Dataset excerpts
=-=-=-=-=
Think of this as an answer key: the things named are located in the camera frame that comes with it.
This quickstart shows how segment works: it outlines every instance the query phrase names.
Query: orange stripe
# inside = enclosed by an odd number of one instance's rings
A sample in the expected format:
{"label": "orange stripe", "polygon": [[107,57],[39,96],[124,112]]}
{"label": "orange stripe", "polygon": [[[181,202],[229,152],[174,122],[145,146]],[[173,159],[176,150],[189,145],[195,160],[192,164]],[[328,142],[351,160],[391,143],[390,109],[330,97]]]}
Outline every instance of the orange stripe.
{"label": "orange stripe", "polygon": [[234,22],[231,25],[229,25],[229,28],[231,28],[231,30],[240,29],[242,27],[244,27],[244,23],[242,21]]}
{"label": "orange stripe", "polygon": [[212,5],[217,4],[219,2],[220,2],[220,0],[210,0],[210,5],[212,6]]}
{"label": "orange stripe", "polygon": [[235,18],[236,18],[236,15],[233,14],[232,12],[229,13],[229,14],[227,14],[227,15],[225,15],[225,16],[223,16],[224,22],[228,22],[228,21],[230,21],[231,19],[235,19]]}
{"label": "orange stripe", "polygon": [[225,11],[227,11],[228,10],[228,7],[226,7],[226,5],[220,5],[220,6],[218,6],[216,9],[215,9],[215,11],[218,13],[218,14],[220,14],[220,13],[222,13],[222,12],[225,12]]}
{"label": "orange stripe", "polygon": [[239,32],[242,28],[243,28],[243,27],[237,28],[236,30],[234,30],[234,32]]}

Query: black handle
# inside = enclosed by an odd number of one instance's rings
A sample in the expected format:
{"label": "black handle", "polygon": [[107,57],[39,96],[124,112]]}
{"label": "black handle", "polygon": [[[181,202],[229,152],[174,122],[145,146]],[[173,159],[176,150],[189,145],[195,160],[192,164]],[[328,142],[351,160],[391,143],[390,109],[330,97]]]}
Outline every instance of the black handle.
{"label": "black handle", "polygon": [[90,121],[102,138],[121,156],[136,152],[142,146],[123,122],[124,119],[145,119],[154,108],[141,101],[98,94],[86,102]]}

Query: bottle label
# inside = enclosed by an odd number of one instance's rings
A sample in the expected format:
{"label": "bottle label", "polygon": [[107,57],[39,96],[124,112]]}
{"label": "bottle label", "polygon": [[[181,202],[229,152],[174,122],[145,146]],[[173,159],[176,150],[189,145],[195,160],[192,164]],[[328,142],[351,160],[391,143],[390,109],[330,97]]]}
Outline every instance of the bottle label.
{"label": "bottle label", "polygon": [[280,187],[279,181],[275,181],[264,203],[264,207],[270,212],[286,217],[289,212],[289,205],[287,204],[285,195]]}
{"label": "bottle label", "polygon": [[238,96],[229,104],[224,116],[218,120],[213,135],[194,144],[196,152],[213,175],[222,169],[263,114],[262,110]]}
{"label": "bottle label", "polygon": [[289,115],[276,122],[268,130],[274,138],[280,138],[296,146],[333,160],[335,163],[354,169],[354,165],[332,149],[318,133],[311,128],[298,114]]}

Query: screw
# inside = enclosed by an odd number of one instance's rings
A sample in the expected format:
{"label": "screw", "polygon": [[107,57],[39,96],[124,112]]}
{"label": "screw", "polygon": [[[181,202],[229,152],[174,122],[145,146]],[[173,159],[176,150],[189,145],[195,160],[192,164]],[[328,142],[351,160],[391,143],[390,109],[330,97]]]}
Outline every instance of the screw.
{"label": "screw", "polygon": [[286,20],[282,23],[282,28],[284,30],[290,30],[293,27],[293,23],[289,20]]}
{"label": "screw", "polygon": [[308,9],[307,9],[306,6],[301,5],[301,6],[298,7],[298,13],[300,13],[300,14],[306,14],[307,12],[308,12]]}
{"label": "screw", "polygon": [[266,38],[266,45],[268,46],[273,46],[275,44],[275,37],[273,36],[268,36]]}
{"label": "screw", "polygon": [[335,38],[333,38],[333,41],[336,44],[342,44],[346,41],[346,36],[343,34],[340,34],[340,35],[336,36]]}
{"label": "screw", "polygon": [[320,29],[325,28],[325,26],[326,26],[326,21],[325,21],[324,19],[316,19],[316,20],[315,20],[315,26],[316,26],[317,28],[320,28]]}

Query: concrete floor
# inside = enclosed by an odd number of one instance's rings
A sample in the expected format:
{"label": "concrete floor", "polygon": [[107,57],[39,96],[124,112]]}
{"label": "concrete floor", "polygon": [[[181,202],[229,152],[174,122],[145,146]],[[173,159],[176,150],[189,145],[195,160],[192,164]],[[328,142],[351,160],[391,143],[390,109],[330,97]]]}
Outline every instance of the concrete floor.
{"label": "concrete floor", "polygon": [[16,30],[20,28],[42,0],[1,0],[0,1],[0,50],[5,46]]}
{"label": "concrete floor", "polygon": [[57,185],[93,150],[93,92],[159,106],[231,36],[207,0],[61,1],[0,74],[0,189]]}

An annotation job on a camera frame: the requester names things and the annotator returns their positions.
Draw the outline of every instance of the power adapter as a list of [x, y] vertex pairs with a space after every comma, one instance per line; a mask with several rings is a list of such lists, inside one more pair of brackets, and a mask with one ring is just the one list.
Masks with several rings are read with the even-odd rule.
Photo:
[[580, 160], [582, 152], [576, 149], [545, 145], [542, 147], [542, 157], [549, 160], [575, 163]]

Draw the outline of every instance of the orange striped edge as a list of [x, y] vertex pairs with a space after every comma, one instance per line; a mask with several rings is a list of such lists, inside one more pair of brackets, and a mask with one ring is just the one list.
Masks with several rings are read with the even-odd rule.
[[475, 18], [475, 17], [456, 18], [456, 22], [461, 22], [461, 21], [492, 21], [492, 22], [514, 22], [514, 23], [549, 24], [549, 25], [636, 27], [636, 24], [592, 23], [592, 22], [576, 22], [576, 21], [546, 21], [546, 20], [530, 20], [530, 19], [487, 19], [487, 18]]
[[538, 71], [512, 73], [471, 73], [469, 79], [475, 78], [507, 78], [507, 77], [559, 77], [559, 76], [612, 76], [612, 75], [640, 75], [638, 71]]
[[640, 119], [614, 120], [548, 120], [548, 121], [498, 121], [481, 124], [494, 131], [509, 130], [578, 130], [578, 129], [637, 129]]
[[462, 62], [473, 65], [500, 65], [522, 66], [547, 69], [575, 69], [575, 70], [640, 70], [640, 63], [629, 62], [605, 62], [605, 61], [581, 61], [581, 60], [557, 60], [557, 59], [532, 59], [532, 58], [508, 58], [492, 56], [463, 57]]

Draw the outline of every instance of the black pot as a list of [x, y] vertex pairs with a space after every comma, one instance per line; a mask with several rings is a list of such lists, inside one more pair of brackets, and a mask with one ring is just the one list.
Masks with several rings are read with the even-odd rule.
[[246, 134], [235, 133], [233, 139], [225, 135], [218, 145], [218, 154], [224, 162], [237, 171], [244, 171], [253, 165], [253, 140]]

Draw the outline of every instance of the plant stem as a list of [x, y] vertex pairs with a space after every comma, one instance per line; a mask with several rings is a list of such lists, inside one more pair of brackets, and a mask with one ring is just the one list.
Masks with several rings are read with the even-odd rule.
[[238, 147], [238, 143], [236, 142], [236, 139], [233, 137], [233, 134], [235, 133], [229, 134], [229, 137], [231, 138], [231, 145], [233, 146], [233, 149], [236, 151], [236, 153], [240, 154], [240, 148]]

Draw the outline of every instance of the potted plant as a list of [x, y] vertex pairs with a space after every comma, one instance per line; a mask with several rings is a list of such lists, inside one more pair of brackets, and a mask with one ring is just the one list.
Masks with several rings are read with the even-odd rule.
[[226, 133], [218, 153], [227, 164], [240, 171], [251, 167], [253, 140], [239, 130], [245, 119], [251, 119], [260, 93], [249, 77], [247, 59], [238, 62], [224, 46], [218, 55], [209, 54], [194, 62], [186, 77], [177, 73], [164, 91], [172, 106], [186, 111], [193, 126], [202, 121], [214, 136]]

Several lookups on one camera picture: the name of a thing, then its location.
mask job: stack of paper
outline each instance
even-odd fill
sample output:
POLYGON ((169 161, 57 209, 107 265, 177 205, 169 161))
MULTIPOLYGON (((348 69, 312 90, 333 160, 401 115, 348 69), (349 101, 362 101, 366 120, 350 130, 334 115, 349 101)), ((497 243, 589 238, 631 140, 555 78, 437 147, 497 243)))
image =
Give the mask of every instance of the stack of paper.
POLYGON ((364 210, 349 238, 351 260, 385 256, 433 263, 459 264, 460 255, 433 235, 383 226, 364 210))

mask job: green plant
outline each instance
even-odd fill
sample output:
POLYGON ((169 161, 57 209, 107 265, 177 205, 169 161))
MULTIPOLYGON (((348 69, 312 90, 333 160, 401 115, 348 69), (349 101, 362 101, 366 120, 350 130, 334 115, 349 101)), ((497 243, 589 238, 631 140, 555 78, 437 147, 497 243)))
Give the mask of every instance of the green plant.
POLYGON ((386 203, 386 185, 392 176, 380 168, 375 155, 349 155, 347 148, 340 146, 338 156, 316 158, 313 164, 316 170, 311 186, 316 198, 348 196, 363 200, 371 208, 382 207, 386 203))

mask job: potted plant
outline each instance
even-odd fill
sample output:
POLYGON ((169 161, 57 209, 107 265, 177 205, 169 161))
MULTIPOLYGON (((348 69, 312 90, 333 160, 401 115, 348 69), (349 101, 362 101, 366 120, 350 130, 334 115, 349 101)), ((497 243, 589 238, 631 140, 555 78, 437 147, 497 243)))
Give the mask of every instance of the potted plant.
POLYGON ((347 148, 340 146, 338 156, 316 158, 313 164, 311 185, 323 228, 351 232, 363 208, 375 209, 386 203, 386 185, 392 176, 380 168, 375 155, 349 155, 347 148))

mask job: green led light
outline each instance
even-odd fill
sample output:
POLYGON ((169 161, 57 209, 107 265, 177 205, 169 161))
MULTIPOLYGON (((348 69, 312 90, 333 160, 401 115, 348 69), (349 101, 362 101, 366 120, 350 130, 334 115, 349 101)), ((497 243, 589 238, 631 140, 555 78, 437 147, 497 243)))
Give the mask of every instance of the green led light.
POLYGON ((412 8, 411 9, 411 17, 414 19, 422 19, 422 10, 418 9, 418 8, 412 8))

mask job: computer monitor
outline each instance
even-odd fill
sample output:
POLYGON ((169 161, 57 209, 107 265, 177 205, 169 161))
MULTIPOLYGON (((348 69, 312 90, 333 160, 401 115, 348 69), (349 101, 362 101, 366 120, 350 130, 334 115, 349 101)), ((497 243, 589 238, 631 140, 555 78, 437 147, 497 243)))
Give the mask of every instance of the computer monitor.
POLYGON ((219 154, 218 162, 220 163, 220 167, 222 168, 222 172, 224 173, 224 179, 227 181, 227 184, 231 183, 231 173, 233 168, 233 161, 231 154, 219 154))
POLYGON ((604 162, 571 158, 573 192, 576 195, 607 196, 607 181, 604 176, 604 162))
=-=-=-=-=
ASSIGNED TASK: How many of the lines above hold the word "names"? Give only that number.

ANSWER SPACE: 2